Nor is there a compelling need for it, argues Steve Allen, managing director for derivatives risk management at Chase. Having real-time or intraday VAR numbers "implies first of all that you have real-time position information available on a computer, which I think most firms do not have,” he says. More significantly, he adds, "I don't see what the value of it would be from a managerial standpoint.” It may be vital to have a good idea of the firm's real-time net equity positions or the total vega of a position, but no concrete benefit would come from knowing, as he puts it, the "total running VAR on an intraday basis.” There are other important issues a bank can spend time addressing, such as whether it has the right pricing of positions based on what's happening in the market and whether its stress-tests present an adequate representation of what could happen to prices in the near future.

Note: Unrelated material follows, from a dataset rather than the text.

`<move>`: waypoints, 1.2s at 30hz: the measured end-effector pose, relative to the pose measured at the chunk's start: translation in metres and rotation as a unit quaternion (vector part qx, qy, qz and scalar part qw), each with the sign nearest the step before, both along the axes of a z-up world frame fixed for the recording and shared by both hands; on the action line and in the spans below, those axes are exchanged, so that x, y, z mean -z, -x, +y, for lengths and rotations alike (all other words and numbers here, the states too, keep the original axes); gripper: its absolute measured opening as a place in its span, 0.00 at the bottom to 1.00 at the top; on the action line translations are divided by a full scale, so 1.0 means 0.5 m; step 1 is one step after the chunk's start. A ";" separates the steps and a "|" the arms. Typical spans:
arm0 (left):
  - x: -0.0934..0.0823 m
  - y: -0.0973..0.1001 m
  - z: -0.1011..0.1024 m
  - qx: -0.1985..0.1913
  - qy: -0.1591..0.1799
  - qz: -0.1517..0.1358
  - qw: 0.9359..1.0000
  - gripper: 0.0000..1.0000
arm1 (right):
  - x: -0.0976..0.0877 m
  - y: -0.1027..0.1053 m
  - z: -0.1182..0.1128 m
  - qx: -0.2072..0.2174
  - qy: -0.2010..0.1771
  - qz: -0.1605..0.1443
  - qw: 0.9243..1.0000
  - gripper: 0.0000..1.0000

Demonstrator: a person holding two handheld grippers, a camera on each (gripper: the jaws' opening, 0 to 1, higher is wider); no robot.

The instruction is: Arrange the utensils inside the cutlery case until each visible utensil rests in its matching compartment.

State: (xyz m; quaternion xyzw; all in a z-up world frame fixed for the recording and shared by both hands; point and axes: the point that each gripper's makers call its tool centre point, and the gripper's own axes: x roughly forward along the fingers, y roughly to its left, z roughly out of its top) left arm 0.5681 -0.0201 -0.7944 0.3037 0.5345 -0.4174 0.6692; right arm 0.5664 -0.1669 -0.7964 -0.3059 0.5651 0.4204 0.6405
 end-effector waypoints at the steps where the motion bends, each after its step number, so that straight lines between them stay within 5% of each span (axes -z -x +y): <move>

No matter how sophisticated risk management becomes, however, it's unlikely to veer too far from the business of data, since risk engines live and breathe off position and market data. Integrating and sharing data with many legacy systems will therefore remain a crucial task for enterprise risk management. Even with XML, it may not be a "walk in the park” to aggregate positions and data seamlessly from 20 or 30 systems in the very near future, says Algorithmic's Mutnikas, "but certain standard data such as terms and conditions for high-volume, lower-complexity instruments will eventually be integrated with ‘plug-and-play' interfaces to the risk management systems.”
Not everyone would consider this more than an even bet, but given the general industry support for XML and the ravishing hopes pinned to the idea of a messaging and formatting data standard, it's probably safe to say that the amen corner in the Church of XML is likely to grow.